Chapter 11 Functional Forms

\[Y_i = \beta_0 + \beta_1 X_{1i} + \beta_2 X_{2i} + \varepsilon_i\]

The regression model we have studied thus far has two main features. First, the model is linear in the coefficients. This important property allows us to estimate the model using OLS. Second the model is linear in the variables. This property imposes a linear relationship between the dependent and independent variables. In other words, the relationship is a straight line.

A linear relationship between the dependent and an independent variable results in a slope that is constant.

\[\beta_1 = \frac{\Delta Y_i}{\Delta X_{1i}}\]

This means that (holding \(X_{2i}\) constant, of course) the expected value of \(Y\) will increase by \(\beta_1\) units in response to any unit-increase in \(X_{1i}\). The same increase occurs on average no matter where in the range of the independent variable you are. Sometimes this assumption is valid if the range of the independent variable is small enough such that a constant slope is appropriate. Sometimes it isn’t. If this assumption is not valid, then we are committing a specification error even if we have included all of the necessary independent variables. The specification error involves the assumption of a linear model.

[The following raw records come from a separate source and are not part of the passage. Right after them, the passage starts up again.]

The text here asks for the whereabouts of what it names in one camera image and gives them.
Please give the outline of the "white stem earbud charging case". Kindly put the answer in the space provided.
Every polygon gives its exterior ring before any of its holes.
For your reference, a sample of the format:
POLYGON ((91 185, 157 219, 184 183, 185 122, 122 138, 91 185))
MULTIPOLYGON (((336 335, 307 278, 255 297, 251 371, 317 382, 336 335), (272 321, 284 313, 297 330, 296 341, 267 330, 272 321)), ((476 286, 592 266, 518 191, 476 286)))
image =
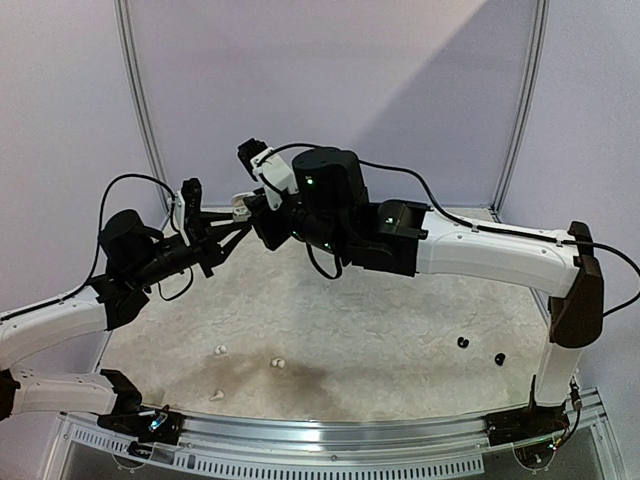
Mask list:
POLYGON ((234 223, 248 223, 251 220, 250 207, 256 199, 257 195, 253 192, 239 193, 231 198, 230 206, 234 223))

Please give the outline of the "white stem earbud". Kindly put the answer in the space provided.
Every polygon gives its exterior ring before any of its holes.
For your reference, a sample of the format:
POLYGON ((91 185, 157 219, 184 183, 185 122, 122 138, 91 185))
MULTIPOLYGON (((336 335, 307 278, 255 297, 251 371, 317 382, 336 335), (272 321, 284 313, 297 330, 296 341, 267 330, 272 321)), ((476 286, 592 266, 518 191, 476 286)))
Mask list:
POLYGON ((224 397, 225 397, 225 393, 222 390, 218 389, 218 390, 216 390, 214 392, 213 395, 211 395, 209 397, 209 400, 210 401, 219 401, 219 400, 222 400, 224 397))

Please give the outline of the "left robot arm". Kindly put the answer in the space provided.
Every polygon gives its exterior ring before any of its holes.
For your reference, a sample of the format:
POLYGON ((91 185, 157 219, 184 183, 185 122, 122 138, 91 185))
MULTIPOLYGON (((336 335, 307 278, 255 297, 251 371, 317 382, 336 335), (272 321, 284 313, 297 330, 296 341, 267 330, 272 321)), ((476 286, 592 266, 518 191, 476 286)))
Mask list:
POLYGON ((131 323, 148 303, 152 285, 194 265, 212 276, 250 229, 248 220, 230 212, 200 212, 183 231, 167 237, 145 226, 133 209, 115 214, 98 236, 107 258, 104 274, 68 299, 2 317, 2 418, 33 411, 88 412, 110 416, 128 434, 141 433, 149 415, 141 393, 121 372, 41 377, 20 362, 67 340, 131 323))

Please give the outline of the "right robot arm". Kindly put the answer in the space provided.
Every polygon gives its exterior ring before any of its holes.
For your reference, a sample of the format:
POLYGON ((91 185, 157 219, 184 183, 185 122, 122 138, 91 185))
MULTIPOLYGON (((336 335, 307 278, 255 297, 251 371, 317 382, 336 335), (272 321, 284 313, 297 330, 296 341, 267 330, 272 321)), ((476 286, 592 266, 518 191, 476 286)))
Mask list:
POLYGON ((552 424, 583 349, 603 330, 604 278, 587 225, 535 230, 457 217, 435 200, 368 197, 364 163, 351 151, 303 145, 291 161, 258 145, 242 158, 263 193, 248 201, 256 232, 269 249, 286 239, 332 256, 337 270, 415 276, 453 274, 544 292, 550 326, 532 402, 517 427, 537 436, 552 424))

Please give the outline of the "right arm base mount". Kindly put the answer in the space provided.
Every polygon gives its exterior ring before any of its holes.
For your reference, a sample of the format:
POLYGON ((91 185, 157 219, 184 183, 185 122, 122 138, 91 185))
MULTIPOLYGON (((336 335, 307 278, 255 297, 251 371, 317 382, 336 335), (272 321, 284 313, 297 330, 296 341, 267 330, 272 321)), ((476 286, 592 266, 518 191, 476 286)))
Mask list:
POLYGON ((490 413, 482 417, 491 446, 516 443, 555 432, 569 424, 566 403, 541 407, 536 403, 525 407, 490 413))

The types of models we will consider here are non-linear in the variables but still linear in the coefficients. This means we can estimate the models using OLS, but we will be extending the model to uncover some highly non-linear relationships between the dependent and independent variables. We will do this by transforming the variables prior to estimation, and the names of these models are given by the types of transformations we perform. We then run a traditional OLS estimation on the transformed variables, and back-out the non-linear relationships afterwards. This last bit is what will be new to us, but you will see that it only involves a brief refresher of… calculus.